Segment Open
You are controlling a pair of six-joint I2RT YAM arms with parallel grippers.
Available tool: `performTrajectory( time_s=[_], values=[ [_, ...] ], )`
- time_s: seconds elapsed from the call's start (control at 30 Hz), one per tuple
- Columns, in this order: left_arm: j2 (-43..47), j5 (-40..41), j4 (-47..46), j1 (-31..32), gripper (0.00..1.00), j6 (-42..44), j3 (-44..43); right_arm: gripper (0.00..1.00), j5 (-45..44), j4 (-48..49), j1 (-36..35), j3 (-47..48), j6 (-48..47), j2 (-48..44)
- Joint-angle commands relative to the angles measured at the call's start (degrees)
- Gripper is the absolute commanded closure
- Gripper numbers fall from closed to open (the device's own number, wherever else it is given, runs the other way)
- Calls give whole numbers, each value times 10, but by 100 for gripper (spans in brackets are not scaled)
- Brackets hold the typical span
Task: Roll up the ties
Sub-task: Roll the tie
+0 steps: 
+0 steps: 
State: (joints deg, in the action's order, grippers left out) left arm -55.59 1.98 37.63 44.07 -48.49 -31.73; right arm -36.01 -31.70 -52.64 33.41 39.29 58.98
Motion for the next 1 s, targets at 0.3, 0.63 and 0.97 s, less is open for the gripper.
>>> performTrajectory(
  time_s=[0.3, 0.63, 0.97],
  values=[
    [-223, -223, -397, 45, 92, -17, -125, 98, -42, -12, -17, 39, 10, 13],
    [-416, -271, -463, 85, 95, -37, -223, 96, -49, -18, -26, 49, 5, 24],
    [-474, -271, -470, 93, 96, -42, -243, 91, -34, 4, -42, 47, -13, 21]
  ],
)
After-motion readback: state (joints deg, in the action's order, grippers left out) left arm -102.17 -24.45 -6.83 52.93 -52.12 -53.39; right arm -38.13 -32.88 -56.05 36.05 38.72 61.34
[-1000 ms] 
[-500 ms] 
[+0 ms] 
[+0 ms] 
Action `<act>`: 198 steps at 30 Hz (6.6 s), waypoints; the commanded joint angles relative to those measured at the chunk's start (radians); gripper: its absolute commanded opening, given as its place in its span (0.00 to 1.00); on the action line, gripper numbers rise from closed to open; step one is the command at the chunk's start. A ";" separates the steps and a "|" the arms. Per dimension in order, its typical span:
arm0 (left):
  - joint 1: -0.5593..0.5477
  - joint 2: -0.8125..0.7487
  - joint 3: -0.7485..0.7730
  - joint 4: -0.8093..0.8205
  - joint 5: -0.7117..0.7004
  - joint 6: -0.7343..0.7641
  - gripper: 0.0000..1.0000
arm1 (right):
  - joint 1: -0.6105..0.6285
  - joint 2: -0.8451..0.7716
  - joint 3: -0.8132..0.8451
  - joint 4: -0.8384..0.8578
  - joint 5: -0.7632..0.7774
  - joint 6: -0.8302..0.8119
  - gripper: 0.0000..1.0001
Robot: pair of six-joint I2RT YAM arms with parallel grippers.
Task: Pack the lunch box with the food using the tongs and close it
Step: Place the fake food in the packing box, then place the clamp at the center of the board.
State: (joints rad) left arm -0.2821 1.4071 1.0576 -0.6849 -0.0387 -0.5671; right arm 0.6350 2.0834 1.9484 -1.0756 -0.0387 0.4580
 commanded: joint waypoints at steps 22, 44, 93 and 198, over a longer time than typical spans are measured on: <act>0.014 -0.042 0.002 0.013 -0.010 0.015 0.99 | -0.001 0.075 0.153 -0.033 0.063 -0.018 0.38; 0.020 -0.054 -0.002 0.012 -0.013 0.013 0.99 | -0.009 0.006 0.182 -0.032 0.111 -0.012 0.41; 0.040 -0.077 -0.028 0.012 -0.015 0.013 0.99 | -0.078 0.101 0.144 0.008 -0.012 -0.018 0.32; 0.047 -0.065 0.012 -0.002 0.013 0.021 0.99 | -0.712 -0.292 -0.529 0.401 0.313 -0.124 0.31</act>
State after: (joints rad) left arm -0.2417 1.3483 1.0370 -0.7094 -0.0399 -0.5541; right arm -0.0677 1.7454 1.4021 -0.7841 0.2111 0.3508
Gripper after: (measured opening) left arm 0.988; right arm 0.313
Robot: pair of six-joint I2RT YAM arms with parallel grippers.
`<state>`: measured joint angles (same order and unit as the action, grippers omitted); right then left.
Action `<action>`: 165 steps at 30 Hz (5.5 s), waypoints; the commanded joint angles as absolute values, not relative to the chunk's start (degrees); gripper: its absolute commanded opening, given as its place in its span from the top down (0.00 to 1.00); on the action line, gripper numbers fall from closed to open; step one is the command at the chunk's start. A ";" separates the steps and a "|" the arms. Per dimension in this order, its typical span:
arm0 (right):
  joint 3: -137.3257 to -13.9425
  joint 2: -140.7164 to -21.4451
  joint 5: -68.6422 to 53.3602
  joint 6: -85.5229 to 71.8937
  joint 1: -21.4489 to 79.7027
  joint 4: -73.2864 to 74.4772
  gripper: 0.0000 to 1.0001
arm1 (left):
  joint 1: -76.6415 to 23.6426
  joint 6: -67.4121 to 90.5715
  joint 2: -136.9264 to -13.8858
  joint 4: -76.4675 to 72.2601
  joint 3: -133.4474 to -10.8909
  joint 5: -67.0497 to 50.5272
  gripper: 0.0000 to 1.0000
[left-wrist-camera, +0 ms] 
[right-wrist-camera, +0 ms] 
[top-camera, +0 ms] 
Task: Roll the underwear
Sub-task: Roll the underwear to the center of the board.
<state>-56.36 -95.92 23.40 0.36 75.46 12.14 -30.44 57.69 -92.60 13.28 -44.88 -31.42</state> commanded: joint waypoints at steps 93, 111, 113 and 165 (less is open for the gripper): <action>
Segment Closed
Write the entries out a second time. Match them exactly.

# Answer to the problem
You are controlling a pair of six-joint I2RT YAM arms with parallel grippers.
Available tool: `performTrajectory( time_s=[_], values=[ [_, ...] ], )`
- time_s: seconds elapsed from the call's start (control at 30 Hz), one per tuple
- Columns, in this order: left_arm: j2 (-43..47), j5 (-40..41), j4 (-47..46), j1 (-31..32), gripper (0.00..1.00), j6 (-42..44), j3 (-44..43); right_arm: gripper (0.00..1.00), j5 (-45..44), j4 (-48..49), j1 (-36..35), j3 (-47..48), j6 (-48..47), j2 (-48..44)
- Joint-angle commands relative to the angles measured at the call's start (degrees)
- Gripper is the absolute commanded closure
- Gripper numbers fall from closed to open (the device's own number, wherever else it is given, runs the other way)
- Calls give whole numbers, each value times 10, but by 100 for gripper (spans in brackets are not scaled)
- Brackets hold the typical span
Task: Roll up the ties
Sub-task: Roll the tie
+0 steps: 
+0 steps: 
State: (joints deg, in the action's order, grippers left out) left arm -55.59 1.98 37.63 44.07 -48.49 -31.73; right arm -36.01 -31.70 -52.64 33.41 39.29 58.98
Motion for the next 1 s, targets at 0.3, 0.63 and 0.97 s, less is open for the gripper.
>>> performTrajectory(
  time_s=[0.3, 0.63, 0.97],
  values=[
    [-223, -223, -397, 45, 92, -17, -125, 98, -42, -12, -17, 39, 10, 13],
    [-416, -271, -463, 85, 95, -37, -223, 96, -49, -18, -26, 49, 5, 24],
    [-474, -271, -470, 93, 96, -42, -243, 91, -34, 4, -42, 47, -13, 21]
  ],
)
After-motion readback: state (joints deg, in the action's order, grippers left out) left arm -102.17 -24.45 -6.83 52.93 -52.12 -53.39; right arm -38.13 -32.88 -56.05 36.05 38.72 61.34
[-1000 ms] 
[-500 ms] 
[+0 ms] 
[+0 ms] 
Action `<act>`: 198 steps at 30 Hz (6.6 s), waypoints; the commanded joint angles relative to those measured at the chunk's start (radians); gripper: its absolute commanded opening, given as its place in its span (0.00 to 1.00); on the action line, gripper numbers rise from closed to open; step one is the command at the chunk's start. A ";" separates the steps and a "|" the arms. Per dimension in order, its typical span:
arm0 (left):
  - joint 1: -0.5593..0.5477
  - joint 2: -0.8125..0.7487
  - joint 3: -0.7485..0.7730
  - joint 4: -0.8093..0.8205
  - joint 5: -0.7117..0.7004
  - joint 6: -0.7343..0.7641
  - gripper: 0.0000..1.0000
arm1 (right):
  - joint 1: -0.6105..0.6285
  - joint 2: -0.8451..0.7716
  - joint 3: -0.8132..0.8451
  - joint 4: -0.8384..0.8578
  - joint 5: -0.7632..0.7774
  - joint 6: -0.8302..0.8119
  - gripper: 0.0000..1.0001
Robot: pair of six-joint I2RT YAM arms with parallel grippers.
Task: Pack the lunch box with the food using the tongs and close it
Step: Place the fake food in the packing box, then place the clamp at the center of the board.
State: (joints rad) left arm -0.2821 1.4071 1.0576 -0.6849 -0.0387 -0.5671; right arm 0.6350 2.0834 1.9484 -1.0756 -0.0387 0.4580
 commanded: joint waypoints at steps 22, 44, 93 and 198, over a longer time than typical spans are measured on: <act>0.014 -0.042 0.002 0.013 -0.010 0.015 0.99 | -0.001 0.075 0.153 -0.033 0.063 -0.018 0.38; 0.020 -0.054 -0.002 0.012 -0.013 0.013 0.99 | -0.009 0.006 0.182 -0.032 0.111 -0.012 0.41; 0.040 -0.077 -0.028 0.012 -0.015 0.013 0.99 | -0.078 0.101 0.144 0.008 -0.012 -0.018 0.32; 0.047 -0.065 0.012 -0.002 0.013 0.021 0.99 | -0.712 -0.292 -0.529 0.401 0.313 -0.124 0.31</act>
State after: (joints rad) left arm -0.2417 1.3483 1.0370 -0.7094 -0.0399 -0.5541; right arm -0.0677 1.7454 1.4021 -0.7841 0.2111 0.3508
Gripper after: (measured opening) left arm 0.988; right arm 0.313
Robot: pair of six-joint I2RT YAM arms with parallel grippers.
`<state>`: measured joint angles (same order and unit as the action, grippers omitted); right then left.
Action `<action>`: 165 steps at 30 Hz (5.5 s), waypoints; the commanded joint angles as absolute values, not relative to the chunk's start (degrees); gripper: its absolute commanded opening, given as its place in its span from the top down (0.00 to 1.00); on the action line, gripper numbers fall from closed to open; step one is the command at the chunk's start. A ";" separates the steps and a "|" the arms. Per dimension in this order, its typical span:
arm0 (right):
  joint 3: -137.3257 to -13.9425
  joint 2: -140.7164 to -21.4451
  joint 5: -68.6422 to 53.3602
  joint 6: -85.5229 to 71.8937
  joint 1: -21.4489 to 79.7027
  joint 4: -73.2864 to 74.4772
  gripper: 0.0000 to 1.0001
arm1 (left):
  joint 1: -76.6415 to 23.6426
  joint 6: -67.4121 to 90.5715
  joint 2: -136.9264 to -13.8858
  joint 4: -76.4675 to 72.2601
  joint 3: -133.4474 to -10.8909
  joint 5: -67.0497 to 50.5272
  gripper: 0.0000 to 1.0000
[left-wrist-camera, +0 ms] 
[right-wrist-camera, +0 ms] 
[top-camera, +0 ms] 
Task: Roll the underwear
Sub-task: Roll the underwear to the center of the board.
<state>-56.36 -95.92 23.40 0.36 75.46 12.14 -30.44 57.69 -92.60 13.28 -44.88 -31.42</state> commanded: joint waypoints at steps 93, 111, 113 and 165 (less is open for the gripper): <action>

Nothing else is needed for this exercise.